(What you are asked to do):
Give an exact copy of the lines from the beginning of the listing below to the "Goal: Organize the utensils" line, inclusive.

(Material provided):
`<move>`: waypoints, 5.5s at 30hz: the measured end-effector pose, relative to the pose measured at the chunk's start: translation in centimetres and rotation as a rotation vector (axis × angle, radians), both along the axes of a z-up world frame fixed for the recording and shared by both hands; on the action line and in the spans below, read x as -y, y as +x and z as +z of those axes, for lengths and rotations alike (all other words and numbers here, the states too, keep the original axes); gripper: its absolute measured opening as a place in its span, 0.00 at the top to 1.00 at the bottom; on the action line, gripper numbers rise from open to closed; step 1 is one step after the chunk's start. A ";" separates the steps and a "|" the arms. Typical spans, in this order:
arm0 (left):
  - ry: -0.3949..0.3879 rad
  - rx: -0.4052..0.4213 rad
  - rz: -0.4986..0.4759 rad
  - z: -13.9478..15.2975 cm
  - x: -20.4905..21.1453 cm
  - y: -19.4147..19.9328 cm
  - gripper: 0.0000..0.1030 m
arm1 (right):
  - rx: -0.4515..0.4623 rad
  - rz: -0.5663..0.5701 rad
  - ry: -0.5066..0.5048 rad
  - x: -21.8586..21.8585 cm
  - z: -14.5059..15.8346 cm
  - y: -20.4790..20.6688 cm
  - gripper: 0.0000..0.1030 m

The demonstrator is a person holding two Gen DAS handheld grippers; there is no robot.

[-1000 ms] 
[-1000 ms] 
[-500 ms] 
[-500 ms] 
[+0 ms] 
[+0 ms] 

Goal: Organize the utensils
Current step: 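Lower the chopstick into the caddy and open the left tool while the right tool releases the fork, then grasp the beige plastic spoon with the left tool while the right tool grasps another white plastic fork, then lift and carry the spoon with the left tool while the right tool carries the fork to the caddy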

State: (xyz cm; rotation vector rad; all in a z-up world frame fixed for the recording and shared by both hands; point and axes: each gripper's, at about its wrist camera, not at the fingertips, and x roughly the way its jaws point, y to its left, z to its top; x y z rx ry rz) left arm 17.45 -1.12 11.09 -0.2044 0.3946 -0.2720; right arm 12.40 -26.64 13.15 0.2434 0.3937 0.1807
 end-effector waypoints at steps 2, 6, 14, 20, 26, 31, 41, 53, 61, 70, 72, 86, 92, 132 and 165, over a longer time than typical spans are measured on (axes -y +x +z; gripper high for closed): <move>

(Solution):
`<move>`: waypoints, 5.5s at 30hz: the measured end-effector pose, relative to the pose measured at the chunk's start: translation in centimetres and rotation as a rotation vector (axis × angle, radians), both along the axes of a z-up world frame fixed for the recording and shared by both hands; on the action line and in the spans below, read x as -y, y as +x and z as +z of those axes, for lengths and rotations alike (all other words and numbers here, the states too, keep the original axes); gripper: its absolute measured opening as a place in its span, 0.00 at the top to 1.00 at the bottom; on the action line, gripper numbers rise from open to closed; step 1 is one step after the chunk's start. A ";" separates the steps and a "|" the arms. Typical spans, in this order:
arm0 (left):
  - ry: -0.3949..0.3879 rad
  - rx: -0.4052..0.4213 rad
  - rz: -0.4986..0.4759 rad
  - z: -13.9478..15.2975 cm
  - x: -20.4905..21.1453 cm
  - y: -19.4147..19.9328 cm
  - gripper: 0.0000..0.1030 m
arm1 (right):
  - rx: -0.4515..0.4623 rad
  - rz: -0.5663..0.5701 rad
  - ry: -0.5066..0.5048 rad
  - x: -21.8586..21.8585 cm
  - z: -14.5059..15.8346 cm
  - y: -20.4790..20.6688 cm
  - gripper: 0.0000..0.1030 m

The demonstrator is a person holding two Gen DAS handheld grippers; there is no robot.

[-1000 ms] 
[-1000 ms] 
[-500 ms] 
[-500 ms] 
[+0 ms] 
[+0 ms] 

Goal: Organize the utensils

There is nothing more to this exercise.